18 The crux of the argument is the following: if the end (telos) of a slave by nature (phusei doulos), who is incapable of rational deliberation, is to be ruled over by a wise natural master (despotes), Aristotle is effectively implying that it is good for “natural slaves” to be incapable of practical deliberation. This conclusion follows from Aristotle’s claim, repeated both in Physics and in Politics, that nature is the end and that the end is the best. But to imply that it is good to be incapable contradicts Aristotle’s normative teleology, which presupposes that all human beings, given the right circumstances and habituation, have the capacity to act as rational agents in achieving their telos which is theirs by their very nature. In short, Aristotle’s ethical account of natural slaves (it is ethical because it appeals to justice and implies that not every human being enslaved within the existing institution of slavery was a natural slave) erroneously conflates his teleological-normative account of phusis with his sociology (i.e., his appeal to the phainomena) of existing social relations. That is, by naturalising existing social relations Aristotle treats the actual submissiveness and incapacities of some people he calls “natural slaves” as their nature rather than a result of the habituation of dysfunctional and despotic social relations.

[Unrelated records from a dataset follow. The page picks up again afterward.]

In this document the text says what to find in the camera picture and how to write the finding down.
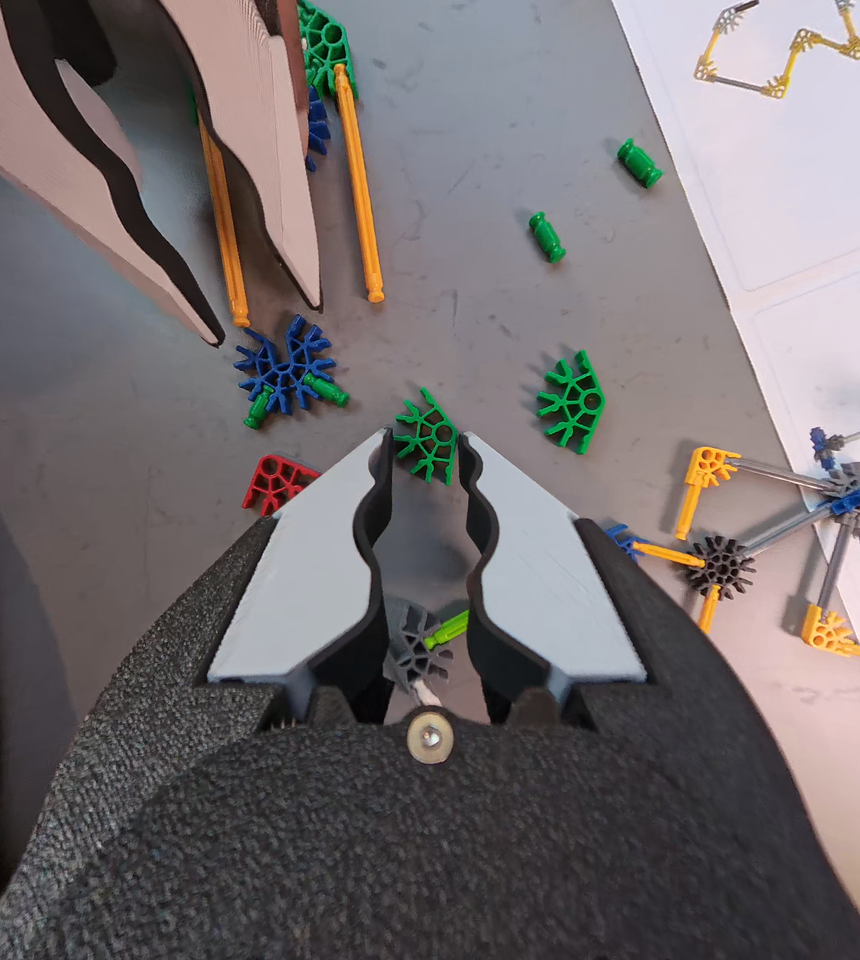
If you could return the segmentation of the red corner toy connector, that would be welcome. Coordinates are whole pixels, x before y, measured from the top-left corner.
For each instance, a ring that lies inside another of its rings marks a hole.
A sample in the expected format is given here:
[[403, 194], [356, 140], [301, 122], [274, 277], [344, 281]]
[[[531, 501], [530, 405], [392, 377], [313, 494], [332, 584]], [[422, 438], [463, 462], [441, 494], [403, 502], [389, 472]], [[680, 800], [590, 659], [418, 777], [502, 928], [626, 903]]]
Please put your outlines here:
[[249, 483], [242, 508], [261, 505], [261, 517], [269, 517], [320, 476], [320, 472], [289, 458], [268, 454], [261, 458]]

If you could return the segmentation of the white instruction sheet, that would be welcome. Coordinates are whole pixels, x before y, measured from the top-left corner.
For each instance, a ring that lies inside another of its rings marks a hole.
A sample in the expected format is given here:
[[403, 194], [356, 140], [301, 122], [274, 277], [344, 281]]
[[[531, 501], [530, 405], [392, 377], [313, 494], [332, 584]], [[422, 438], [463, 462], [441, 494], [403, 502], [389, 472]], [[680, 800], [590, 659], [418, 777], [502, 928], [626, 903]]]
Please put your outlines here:
[[792, 468], [860, 462], [860, 2], [613, 2]]

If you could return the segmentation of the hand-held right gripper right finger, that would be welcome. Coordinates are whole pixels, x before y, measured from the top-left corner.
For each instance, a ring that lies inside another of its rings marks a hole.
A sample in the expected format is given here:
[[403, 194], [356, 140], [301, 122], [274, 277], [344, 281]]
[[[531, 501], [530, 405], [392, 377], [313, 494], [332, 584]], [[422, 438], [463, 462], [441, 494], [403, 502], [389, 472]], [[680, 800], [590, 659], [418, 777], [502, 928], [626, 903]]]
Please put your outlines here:
[[643, 682], [647, 672], [578, 533], [577, 515], [476, 434], [459, 439], [468, 651], [488, 685]]

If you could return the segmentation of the grey desk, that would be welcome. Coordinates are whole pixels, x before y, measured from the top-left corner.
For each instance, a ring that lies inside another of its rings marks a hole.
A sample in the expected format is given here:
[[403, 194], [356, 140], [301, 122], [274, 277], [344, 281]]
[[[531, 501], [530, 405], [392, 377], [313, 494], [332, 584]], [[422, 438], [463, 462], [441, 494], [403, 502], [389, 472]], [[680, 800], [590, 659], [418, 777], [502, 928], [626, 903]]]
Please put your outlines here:
[[[860, 958], [860, 658], [783, 630], [815, 537], [705, 635], [668, 529], [684, 441], [776, 434], [610, 2], [323, 2], [349, 29], [386, 301], [366, 301], [346, 150], [308, 177], [323, 306], [250, 182], [253, 329], [296, 314], [350, 395], [268, 412], [210, 345], [0, 174], [0, 958]], [[226, 298], [191, 82], [162, 16], [99, 105], [123, 110], [152, 222]], [[567, 253], [551, 264], [529, 219]], [[172, 242], [171, 227], [183, 248]], [[536, 395], [585, 350], [585, 454]], [[397, 458], [426, 387], [453, 480]], [[276, 454], [325, 474], [392, 439], [367, 684], [209, 682], [272, 515]], [[472, 663], [459, 439], [577, 517], [644, 681], [487, 684]]]

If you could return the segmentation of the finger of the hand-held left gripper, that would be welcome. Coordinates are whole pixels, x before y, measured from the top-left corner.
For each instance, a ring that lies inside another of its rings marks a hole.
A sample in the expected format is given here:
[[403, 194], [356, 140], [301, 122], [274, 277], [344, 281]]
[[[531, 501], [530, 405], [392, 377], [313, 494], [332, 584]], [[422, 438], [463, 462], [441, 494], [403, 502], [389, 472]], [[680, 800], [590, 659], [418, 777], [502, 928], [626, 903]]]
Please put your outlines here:
[[308, 93], [296, 2], [162, 1], [203, 125], [248, 177], [267, 242], [320, 310], [316, 222], [305, 170]]
[[166, 313], [211, 346], [220, 321], [144, 207], [131, 166], [78, 106], [37, 2], [0, 2], [0, 174], [38, 199]]

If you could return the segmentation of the colourful toy rod figure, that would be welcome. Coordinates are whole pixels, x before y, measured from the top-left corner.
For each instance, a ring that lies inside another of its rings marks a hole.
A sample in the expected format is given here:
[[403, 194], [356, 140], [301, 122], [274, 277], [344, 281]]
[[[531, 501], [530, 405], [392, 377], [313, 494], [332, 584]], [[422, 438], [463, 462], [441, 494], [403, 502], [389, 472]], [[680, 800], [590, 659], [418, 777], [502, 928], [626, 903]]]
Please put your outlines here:
[[685, 569], [688, 589], [702, 601], [698, 625], [709, 633], [716, 609], [722, 600], [744, 594], [754, 573], [755, 558], [796, 533], [821, 522], [836, 526], [836, 539], [828, 568], [816, 603], [807, 608], [800, 629], [802, 641], [814, 649], [860, 659], [858, 642], [846, 620], [829, 606], [839, 580], [848, 546], [860, 544], [860, 462], [839, 462], [836, 455], [847, 444], [860, 439], [860, 431], [849, 436], [827, 436], [815, 428], [810, 433], [817, 460], [824, 477], [806, 476], [781, 467], [750, 460], [738, 453], [713, 446], [700, 446], [693, 451], [684, 478], [685, 495], [677, 518], [674, 537], [688, 539], [701, 493], [711, 486], [729, 480], [736, 473], [748, 473], [808, 489], [818, 495], [814, 509], [805, 508], [791, 519], [772, 526], [748, 543], [721, 534], [694, 541], [685, 550], [671, 549], [633, 537], [624, 524], [612, 526], [605, 534], [638, 562], [644, 556], [664, 559]]

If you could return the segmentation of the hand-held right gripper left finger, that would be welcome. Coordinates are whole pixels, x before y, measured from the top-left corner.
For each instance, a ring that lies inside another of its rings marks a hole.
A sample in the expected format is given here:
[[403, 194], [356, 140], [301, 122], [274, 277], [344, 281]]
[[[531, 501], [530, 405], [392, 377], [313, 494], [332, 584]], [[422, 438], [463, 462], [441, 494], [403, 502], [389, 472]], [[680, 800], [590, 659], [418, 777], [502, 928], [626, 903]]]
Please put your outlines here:
[[372, 434], [272, 516], [208, 680], [366, 685], [387, 630], [373, 546], [391, 513], [392, 439]]

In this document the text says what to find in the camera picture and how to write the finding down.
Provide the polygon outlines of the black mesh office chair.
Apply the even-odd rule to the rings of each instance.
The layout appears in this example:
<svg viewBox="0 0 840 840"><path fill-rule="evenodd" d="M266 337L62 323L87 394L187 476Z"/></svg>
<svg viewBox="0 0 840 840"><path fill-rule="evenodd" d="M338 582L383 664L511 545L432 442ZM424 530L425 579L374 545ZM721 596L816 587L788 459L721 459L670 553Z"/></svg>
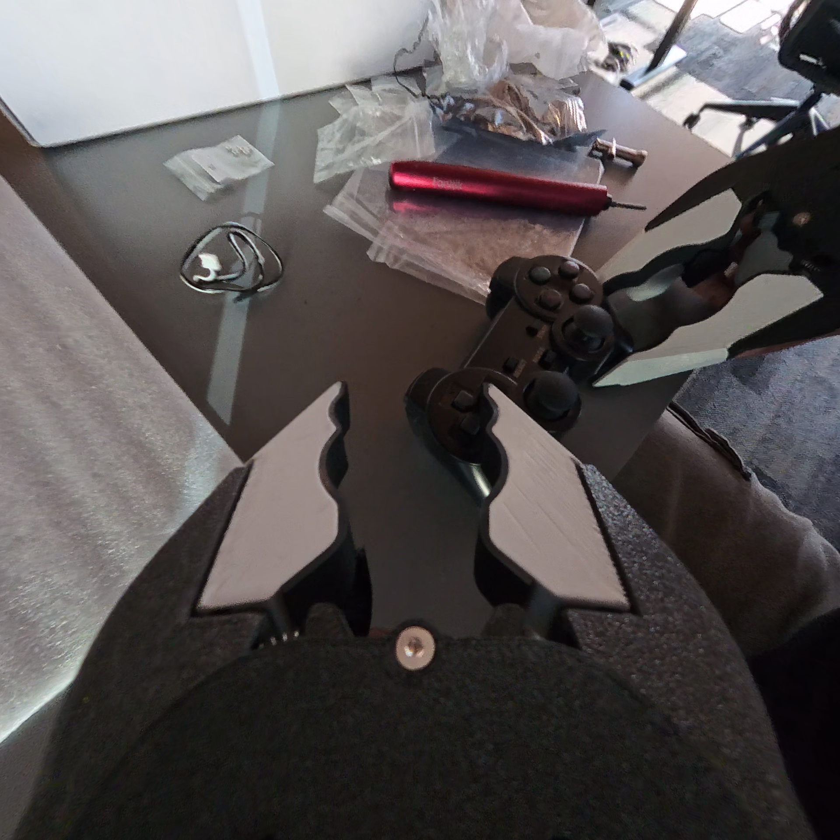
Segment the black mesh office chair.
<svg viewBox="0 0 840 840"><path fill-rule="evenodd" d="M839 94L839 2L793 2L780 22L778 61L787 70L808 80L807 96L801 100L732 100L707 102L683 122L692 131L706 110L738 114L746 133L761 120L772 129L746 148L739 140L732 156L739 159L769 149L788 139L812 138L830 129L817 110L825 96Z"/></svg>

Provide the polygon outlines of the red electric screwdriver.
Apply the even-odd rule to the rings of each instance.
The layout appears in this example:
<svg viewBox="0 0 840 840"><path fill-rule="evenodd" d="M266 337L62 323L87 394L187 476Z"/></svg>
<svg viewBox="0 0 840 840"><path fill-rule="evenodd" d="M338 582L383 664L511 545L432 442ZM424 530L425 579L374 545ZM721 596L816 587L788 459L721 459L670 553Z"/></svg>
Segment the red electric screwdriver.
<svg viewBox="0 0 840 840"><path fill-rule="evenodd" d="M579 217L610 208L643 212L645 205L618 202L600 184L558 182L477 167L433 161L395 161L388 168L392 189Z"/></svg>

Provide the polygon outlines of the white cardboard box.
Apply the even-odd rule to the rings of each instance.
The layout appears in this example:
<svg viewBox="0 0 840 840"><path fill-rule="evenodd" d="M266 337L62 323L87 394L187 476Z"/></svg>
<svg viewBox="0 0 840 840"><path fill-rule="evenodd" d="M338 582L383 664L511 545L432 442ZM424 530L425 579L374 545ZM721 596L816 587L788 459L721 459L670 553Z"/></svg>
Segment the white cardboard box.
<svg viewBox="0 0 840 840"><path fill-rule="evenodd" d="M2 1L2 112L58 146L391 71L420 1Z"/></svg>

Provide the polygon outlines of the crumpled clear plastic wrap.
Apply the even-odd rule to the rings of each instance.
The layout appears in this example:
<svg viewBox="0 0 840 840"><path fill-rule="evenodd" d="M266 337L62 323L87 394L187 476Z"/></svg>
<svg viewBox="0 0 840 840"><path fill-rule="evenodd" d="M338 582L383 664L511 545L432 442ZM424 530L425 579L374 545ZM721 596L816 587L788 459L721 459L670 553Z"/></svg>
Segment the crumpled clear plastic wrap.
<svg viewBox="0 0 840 840"><path fill-rule="evenodd" d="M439 61L427 90L477 92L531 65L561 80L605 58L607 40L582 1L431 2L426 33Z"/></svg>

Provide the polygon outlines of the small clear plastic bag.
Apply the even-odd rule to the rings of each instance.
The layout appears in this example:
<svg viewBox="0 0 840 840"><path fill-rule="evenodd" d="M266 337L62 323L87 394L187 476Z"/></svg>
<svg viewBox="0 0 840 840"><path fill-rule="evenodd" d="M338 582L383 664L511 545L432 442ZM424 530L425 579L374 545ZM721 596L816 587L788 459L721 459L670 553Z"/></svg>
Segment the small clear plastic bag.
<svg viewBox="0 0 840 840"><path fill-rule="evenodd" d="M241 135L213 146L185 150L164 162L164 168L204 202L230 193L274 165Z"/></svg>

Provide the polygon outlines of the black game controller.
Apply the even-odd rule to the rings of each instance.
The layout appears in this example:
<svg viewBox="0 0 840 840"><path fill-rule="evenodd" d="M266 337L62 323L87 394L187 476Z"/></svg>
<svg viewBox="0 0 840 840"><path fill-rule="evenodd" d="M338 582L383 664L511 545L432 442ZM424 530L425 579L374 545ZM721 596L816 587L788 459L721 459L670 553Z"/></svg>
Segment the black game controller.
<svg viewBox="0 0 840 840"><path fill-rule="evenodd" d="M488 330L457 370L429 369L405 394L416 435L478 501L490 494L485 385L561 440L580 418L581 387L633 349L602 283L569 257L506 259L490 279L486 314Z"/></svg>

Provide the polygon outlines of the metal screwdriver bit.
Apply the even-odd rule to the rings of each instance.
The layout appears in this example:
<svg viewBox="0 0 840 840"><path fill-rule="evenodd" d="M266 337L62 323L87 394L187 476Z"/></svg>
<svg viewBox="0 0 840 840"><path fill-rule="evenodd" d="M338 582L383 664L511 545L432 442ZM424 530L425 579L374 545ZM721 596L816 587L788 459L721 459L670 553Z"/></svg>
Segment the metal screwdriver bit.
<svg viewBox="0 0 840 840"><path fill-rule="evenodd" d="M645 150L637 150L619 144L615 139L604 140L602 138L593 139L590 145L589 155L603 165L618 163L635 170L644 165L648 159L648 153Z"/></svg>

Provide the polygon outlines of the white foam sheet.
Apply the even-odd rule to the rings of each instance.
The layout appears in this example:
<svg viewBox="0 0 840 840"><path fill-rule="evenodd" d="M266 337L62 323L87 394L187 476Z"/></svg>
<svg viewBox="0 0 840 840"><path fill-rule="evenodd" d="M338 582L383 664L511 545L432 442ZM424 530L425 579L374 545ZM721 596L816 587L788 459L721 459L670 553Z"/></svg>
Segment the white foam sheet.
<svg viewBox="0 0 840 840"><path fill-rule="evenodd" d="M239 459L1 187L1 737Z"/></svg>

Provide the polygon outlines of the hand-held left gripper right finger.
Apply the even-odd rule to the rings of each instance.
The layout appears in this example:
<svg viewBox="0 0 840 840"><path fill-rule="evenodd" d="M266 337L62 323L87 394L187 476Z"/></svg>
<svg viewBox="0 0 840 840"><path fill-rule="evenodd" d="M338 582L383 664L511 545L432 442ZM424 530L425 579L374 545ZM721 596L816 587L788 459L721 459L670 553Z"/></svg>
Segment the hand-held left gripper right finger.
<svg viewBox="0 0 840 840"><path fill-rule="evenodd" d="M482 387L485 422L474 578L494 609L486 630L576 638L571 613L641 615L582 464L497 385Z"/></svg>

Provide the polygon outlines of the bag of metal screws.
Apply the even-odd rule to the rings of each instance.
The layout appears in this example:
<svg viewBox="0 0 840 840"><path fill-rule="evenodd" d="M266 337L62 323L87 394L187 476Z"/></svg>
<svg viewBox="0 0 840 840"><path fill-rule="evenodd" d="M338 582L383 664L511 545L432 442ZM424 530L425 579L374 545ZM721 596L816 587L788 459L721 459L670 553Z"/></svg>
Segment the bag of metal screws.
<svg viewBox="0 0 840 840"><path fill-rule="evenodd" d="M570 77L514 73L479 91L429 92L427 99L450 130L569 149L590 147L604 134L588 127L581 87Z"/></svg>

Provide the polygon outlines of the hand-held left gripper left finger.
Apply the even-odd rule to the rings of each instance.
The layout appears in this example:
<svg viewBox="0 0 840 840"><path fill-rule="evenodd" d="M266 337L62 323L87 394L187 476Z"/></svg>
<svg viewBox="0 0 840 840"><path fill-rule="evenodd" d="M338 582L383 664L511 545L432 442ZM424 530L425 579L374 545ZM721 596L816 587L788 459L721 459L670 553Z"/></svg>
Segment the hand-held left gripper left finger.
<svg viewBox="0 0 840 840"><path fill-rule="evenodd" d="M198 615L264 613L286 641L333 604L368 635L371 575L340 498L350 394L337 381L248 462L248 474L196 601Z"/></svg>

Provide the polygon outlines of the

19 Sophia Connell (2021), by combining Aristotle’s biological works with his investigations in Politics and the Ethics, argues that women in Aristotle’s treatment are not considered inferior on the basis of their biology but because they lack spiritedness and that, moreover, the voices of free women should be listened to in the best political community in order to achieve communal flourishing.